About two weeks after my start date, I signed the lease on my first shoebox (err, apartment). Located in the Upper East Side, I share a railroad-style apartment with two fellow Latter-day Saints. The apartment ticked every box on my list and many I hadn’t even thought to include. I live twenty minutes from work via the 4 and 5 train, a ten minute walk from Central Park, and am within walking distance to laundry, groceries, shopping, and Shake Shack.
Over the past few months, I’ve created my new normal. I go to church weekly at the building just two doors down. I make the trek to Spanish Harlem for the island’s only Aldi’s every month for groceries. I treat myself at Shake Shack and Sashimi Express on stressful days and take long walks through Midtown on good days. I travel to Brooklyn from the Upper East Side and back 4 times a week. I venture out to Philadelphia and Montreal when I can get away for long weekends. I try to make the most of the glamorous life I didn’t ask for and don’t deserve, but am very thankful to have.

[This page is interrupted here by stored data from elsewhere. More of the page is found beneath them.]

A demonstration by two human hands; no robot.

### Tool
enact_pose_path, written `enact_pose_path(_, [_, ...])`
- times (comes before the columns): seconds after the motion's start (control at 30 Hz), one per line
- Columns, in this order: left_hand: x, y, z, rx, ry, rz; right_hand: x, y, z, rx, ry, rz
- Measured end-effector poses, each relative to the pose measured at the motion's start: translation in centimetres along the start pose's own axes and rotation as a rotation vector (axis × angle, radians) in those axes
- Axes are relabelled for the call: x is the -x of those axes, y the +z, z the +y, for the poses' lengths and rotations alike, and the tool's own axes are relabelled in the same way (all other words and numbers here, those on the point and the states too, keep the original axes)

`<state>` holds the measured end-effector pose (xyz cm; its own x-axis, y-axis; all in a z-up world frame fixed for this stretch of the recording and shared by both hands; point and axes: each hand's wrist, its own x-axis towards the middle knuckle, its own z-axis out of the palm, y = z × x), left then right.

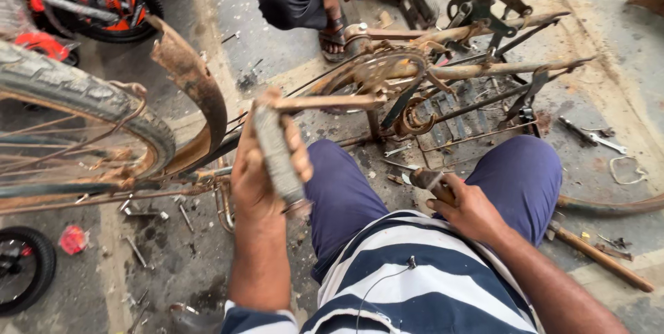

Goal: The person uses a hammer and a metal bar to strike and loosen parts of a bicycle's crankset and frame. They repeatedly hit the crank arm and frame junction, then remove the crank arm and inspect the chainring area.

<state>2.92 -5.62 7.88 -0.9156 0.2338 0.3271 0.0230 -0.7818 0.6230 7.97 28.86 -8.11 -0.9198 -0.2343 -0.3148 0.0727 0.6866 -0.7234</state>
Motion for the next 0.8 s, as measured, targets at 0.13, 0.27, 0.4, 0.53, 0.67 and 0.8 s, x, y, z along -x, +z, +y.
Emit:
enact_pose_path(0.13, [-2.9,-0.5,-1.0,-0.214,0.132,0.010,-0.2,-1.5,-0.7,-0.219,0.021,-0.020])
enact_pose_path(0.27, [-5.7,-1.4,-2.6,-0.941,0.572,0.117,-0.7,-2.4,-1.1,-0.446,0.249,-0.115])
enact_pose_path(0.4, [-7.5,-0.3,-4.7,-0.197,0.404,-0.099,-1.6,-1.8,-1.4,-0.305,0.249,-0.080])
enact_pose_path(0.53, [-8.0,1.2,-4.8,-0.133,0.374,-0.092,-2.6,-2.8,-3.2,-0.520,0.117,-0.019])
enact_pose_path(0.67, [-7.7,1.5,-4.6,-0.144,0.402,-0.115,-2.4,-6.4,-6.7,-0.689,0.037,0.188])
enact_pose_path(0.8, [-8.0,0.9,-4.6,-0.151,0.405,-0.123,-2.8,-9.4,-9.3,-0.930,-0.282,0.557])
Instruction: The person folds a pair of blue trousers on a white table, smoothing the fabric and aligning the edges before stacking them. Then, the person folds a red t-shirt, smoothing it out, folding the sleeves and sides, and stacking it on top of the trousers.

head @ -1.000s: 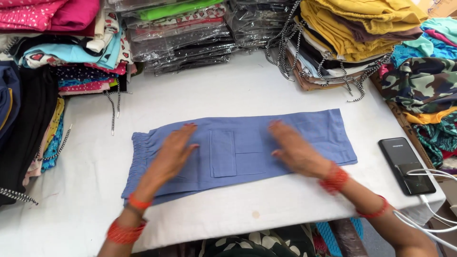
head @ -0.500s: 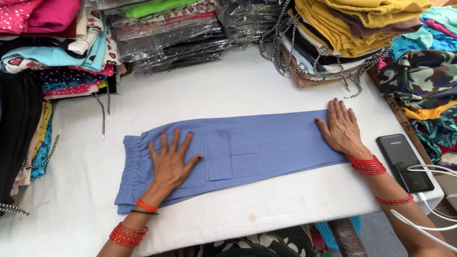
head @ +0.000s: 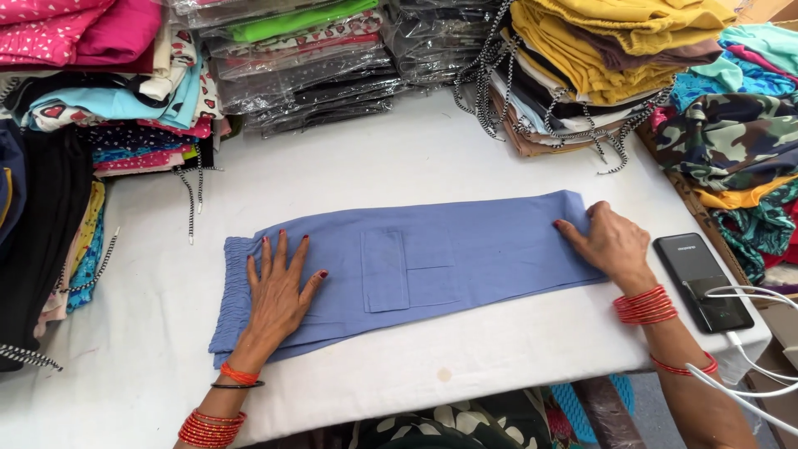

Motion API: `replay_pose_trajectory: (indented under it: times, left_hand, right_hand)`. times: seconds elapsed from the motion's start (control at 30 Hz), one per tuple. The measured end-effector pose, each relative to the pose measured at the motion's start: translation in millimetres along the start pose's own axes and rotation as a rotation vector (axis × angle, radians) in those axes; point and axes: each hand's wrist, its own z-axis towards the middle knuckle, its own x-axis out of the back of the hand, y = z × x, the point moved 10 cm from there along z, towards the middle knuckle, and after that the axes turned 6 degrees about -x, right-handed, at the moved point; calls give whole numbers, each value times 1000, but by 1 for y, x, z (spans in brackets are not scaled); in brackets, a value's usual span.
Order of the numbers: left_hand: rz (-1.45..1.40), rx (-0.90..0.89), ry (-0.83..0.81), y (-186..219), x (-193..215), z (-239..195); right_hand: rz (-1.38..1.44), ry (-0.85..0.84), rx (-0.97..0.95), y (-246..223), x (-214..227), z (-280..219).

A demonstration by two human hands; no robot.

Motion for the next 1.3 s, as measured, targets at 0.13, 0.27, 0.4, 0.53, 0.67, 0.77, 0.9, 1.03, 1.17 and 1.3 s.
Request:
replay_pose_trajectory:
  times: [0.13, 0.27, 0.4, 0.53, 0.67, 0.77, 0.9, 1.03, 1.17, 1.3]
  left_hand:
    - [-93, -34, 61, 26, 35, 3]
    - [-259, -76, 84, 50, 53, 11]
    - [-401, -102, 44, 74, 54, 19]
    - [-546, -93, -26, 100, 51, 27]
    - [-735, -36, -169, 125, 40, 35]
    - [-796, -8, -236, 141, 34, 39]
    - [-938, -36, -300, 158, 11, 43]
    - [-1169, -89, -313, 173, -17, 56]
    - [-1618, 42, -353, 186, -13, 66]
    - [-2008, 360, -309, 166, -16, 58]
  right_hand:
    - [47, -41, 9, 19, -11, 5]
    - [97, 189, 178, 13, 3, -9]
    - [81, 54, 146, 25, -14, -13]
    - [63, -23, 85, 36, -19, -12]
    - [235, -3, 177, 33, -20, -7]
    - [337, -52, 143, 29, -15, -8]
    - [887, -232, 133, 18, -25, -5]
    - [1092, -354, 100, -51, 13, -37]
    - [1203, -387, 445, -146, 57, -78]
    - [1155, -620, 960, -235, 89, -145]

Now, as I head into my first solo-Holiday season and settle even further into this new city lifestyle, I still have moments where I tear up. Often the tears are from gratitude for my smooth transition, but sometimes they come from that pesky adult onset homesickness. The sorrow that comes from knowing you won’t be moving back home to a house full of siblings next summer and the sinking feeling that you might be forgetting the details that make you a local in your hometown.
New York is my adopted home and I intend to use every free moment to explore its bustling streets and crowded tunnels. These are my Set Up Years. The time I’ll use to figure out my career path, my educational goals, my personal timeline. The years to make mistakes, get back up, and keep running forward.
If I can make it here, I’ll make it anywhere.